» Assignment: Without any omission, reproduce the records that follow.

Source data Block Start

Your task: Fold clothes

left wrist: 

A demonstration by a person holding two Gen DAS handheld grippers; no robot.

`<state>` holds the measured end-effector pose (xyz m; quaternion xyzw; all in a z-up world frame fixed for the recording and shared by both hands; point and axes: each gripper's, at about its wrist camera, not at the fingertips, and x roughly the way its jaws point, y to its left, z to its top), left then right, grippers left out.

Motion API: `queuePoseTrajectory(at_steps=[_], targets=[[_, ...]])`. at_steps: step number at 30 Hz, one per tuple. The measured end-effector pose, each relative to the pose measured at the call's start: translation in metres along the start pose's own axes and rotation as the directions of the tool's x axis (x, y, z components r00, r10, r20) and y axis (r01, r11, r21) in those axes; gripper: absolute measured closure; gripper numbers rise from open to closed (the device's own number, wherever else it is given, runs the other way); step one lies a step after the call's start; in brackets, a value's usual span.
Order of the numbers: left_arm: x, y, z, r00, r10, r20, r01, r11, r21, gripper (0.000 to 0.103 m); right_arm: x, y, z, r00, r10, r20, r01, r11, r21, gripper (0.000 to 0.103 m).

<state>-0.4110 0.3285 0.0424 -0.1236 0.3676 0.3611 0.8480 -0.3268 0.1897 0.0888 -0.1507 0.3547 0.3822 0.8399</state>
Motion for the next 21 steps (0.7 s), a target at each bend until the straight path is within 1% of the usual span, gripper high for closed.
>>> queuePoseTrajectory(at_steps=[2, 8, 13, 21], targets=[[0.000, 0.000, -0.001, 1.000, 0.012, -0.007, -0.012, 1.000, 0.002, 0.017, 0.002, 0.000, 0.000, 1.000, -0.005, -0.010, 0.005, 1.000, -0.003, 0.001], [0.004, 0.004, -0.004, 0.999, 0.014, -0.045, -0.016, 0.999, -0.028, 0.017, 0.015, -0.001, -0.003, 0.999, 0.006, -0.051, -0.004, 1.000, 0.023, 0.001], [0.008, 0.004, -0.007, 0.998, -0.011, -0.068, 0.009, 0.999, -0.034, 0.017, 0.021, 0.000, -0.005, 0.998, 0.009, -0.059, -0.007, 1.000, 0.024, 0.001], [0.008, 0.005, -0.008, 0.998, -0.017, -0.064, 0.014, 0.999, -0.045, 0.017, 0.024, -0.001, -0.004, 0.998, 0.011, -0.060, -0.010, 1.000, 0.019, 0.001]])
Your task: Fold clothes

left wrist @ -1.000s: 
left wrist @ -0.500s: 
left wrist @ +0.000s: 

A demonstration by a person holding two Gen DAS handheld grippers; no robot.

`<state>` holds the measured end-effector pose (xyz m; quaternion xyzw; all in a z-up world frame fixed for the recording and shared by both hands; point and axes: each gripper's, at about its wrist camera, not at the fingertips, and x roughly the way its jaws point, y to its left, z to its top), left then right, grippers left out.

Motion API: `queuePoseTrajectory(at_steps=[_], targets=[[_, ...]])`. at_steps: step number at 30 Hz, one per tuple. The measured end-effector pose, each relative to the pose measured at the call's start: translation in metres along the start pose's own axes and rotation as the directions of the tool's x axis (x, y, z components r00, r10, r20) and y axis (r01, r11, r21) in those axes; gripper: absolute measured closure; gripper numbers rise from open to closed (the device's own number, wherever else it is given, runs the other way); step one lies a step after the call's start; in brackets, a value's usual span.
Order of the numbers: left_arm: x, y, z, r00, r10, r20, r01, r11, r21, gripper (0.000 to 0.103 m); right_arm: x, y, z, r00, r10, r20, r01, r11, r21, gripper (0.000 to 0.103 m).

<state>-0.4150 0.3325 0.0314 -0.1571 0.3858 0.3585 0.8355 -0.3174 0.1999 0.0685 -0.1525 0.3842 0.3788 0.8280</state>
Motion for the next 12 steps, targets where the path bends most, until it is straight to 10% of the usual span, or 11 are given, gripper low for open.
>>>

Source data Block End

» Answer space:
Your task: Fold clothes

left wrist: 

A demonstration by a person holding two Gen DAS handheld grippers; no robot.

`<state>` holds the measured end-effector pose (xyz m; quaternion xyzw; all in a z-up world frame fixed for the recording and shared by both hands; point and axes: each gripper's, at about its wrist camera, not at the fingertips, and x roughly the way its jaws point, y to its left, z to its top), left then right, grippers left out.

Motion API: `queuePoseTrajectory(at_steps=[_], targets=[[_, ...]])`. at_steps: step number at 30 Hz, one per tuple. The measured end-effector pose, each relative to the pose measured at the call's start: translation in metres along the start pose's own axes and rotation as the directions of the tool's x axis (x, y, z components r00, r10, r20) and y axis (r01, r11, r21) in those axes; gripper: absolute measured closure; gripper numbers rise from open to closed (the device's own number, wherever else it is given, runs the other way); step one lies a step after the call's start; in brackets, a value's usual span.
Order of the numbers: left_arm: x, y, z, r00, r10, r20, r01, r11, r21, gripper (0.000 to 0.103 m); right_arm: x, y, z, r00, r10, r20, r01, r11, r21, gripper (0.000 to 0.103 m).

<state>-0.4110 0.3285 0.0424 -0.1236 0.3676 0.3611 0.8480 -0.3268 0.1897 0.0888 -0.1507 0.3547 0.3822 0.8399</state>
Motion for the next 21 steps (0.7 s), a target at each bend until the straight path is within 1% of the usual span, gripper high for closed.
>>> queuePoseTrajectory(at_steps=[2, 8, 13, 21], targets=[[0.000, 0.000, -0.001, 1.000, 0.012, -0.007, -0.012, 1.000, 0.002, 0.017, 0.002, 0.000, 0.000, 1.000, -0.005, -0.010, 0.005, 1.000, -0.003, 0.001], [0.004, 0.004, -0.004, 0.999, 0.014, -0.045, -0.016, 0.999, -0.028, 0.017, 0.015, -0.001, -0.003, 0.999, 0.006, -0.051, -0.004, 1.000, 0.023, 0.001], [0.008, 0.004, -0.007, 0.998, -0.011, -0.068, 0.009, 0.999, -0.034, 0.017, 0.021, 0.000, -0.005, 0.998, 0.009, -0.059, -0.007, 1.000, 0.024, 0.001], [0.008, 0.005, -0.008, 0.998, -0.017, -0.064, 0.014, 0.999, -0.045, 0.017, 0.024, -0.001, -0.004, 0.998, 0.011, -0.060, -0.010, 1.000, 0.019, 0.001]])
Your task: Fold clothes

left wrist @ -1.000s: 
left wrist @ -0.500s: 
left wrist @ +0.000s: 

A demonstration by a person holding two Gen DAS handheld grippers; no robot.

`<state>` holds the measured end-effector pose (xyz m; quaternion xyzw; all in a z-up world frame fixed for the recording and shared by both hands; point and axes: each gripper's, at about its wrist camera, not at the fingertips, and x roughly the way its jaws point, y to its left, z to its top), left then right, grippers left out.

Motion API: `queuePoseTrajectory(at_steps=[_], targets=[[_, ...]])`. at_steps: step number at 30 Hz, one per tuple. The measured end-effector pose, each relative to the pose measured at the call's start: translation in metres along the start pose's own axes and rotation as the directions of the tool's x axis (x, y, z components r00, r10, r20) and y axis (r01, r11, r21) in those axes; gripper: absolute measured closure; gripper numbers rise from open to closed (the device's own number, wherever else it is given, runs the other way); step one lies a step after the call's start; in brackets, a value's usual span.
Order of the numbers: left_arm: x, y, z, r00, r10, r20, r01, r11, r21, gripper (0.000 to 0.103 m); right_arm: x, y, z, r00, r10, r20, r01, r11, r21, gripper (0.000 to 0.103 m).

<state>-0.4150 0.3325 0.0314 -0.1571 0.3858 0.3585 0.8355 -0.3174 0.1999 0.0685 -0.1525 0.3842 0.3788 0.8280</state>
Motion for the next 12 steps, targets where the path bends most, until it is straight to 10% of the usual span, or 11 are given, gripper low for open.
>>>

The exercise has been answered, and the work is done.